- Action item -
Look through the records below and collect all lines that hold the string "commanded".

(Items from a data source)
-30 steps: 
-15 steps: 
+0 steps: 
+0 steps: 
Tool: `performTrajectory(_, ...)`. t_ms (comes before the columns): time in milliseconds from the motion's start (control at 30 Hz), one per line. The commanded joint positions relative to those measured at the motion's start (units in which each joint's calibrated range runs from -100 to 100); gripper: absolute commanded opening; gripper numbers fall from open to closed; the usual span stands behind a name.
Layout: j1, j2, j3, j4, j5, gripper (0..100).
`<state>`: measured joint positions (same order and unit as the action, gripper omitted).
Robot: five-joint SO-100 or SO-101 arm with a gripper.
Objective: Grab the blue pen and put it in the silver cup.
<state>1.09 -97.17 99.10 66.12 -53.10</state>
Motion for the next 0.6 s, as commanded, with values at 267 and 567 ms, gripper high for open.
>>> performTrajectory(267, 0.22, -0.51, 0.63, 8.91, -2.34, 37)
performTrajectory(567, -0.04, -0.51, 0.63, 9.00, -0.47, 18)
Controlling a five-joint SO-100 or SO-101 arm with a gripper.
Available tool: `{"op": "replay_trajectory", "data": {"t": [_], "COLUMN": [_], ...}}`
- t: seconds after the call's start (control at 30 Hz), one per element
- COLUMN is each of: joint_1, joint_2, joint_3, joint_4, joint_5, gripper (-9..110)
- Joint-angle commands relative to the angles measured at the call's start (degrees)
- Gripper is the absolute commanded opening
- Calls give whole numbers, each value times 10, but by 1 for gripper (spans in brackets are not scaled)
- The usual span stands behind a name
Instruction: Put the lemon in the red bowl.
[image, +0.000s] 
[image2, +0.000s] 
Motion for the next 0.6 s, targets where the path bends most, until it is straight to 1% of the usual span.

- Written answer -
Tool: `performTrajectory(_, ...)`. t_ms (comes before the columns): time in milliseconds from the motion's start (control at 30 Hz), one per line. The commanded joint positions relative to those measured at the motion's start (units in which each joint's calibrated range runs from -100 to 100); gripper: absolute commanded opening; gripper numbers fall from open to closed; the usual span stands behind a name.
Motion for the next 0.6 s, as commanded, with values at 267 and 567 ms, gripper high for open.
- Gripper is the absolute commanded opening

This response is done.